The mind that thought a(nother) moronic tale about someone so bereft of anything close to a personality, and 'wrote this'
If you're under 12, then, it's right up your alley (that includes any male under 30, who still lives at home, and/or never went to/finished high school).
How this even got made, just blows my mind. The lead - Mark Feurstein - starred in some (supposedly) 'funny' show on that quality channel, USA (sigh), where he played a doctor in the Hamptons.
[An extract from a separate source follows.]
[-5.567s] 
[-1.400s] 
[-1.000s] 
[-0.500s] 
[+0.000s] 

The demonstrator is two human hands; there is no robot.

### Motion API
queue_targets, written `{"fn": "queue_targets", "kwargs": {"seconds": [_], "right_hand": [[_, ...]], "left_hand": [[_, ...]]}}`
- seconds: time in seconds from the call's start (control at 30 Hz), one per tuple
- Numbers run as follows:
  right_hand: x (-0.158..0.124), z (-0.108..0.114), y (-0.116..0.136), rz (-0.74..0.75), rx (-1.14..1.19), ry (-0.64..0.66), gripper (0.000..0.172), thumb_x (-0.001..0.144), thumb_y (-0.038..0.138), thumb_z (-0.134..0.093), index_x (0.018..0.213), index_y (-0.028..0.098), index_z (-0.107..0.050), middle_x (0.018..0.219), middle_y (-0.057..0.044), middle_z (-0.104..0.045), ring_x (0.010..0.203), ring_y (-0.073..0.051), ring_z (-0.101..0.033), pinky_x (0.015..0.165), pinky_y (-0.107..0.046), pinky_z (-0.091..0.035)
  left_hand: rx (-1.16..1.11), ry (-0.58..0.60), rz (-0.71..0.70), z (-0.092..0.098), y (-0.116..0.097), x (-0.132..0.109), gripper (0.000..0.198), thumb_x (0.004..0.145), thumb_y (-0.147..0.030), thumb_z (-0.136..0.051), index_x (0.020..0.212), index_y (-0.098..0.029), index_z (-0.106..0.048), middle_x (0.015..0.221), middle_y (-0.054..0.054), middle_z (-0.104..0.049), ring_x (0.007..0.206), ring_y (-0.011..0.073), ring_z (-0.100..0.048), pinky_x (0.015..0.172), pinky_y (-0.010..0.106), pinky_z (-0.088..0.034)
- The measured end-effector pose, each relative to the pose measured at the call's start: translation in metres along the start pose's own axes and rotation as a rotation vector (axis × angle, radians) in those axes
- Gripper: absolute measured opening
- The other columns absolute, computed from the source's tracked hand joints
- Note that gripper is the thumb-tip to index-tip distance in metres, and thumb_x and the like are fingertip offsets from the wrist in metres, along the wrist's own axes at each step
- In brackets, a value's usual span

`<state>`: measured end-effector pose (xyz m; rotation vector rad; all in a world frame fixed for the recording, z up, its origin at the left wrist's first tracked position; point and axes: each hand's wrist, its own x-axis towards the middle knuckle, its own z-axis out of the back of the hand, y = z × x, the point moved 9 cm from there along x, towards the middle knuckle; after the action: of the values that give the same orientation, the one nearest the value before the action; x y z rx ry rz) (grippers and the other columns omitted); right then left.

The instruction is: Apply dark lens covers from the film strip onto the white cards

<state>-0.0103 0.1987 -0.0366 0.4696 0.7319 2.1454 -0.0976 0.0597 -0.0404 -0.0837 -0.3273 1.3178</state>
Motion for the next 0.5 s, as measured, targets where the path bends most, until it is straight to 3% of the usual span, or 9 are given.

At this point, I'd like to say to any conspiracy-lover, or religious lunatic; you don't need to 'look' anywhere for signs of the apocalypse - the fact that this got made (and that even ONE person sat through it, and enjoyed it) tells you the world's doomed.
What has happened?!?
I was growing up, there were all these great sophisticated comedies, and, looking back at the films before me, of the 70's, 60's, 50's, 40's, 30's, and even the silents before them, there was so much to enjoy.
But, now, if you're not some pre-pubescent, adenoidal kid, or a physically mature, but mentally backwards adult, then, Hollywood has REALLY gone to hell.
Instead of sitting through this, and this kind of garbage appeals to you, well, aside from needing to grow up, and get a brain, you need a LOT of help.
I'm not a 'snob', but, I DON'T like being insulted.
If it's going to be low-brow humour, then, make me laugh. Sex jokes - like the ones told in 5th grade - don't make one laugh when you're a mature (means you've grown up, and moved out on your own) adult. That doesn't mean it can't be funny, but, garbage like this has so little creativity, that it's like what a song would sound like, if the musician only knew how to play one note. Bor-ring
This is just appalling, on every level.
The people involved in this travesty - either in front of, or behind the camera, should NEVER - EVER - be allowed NEAR any media equipment.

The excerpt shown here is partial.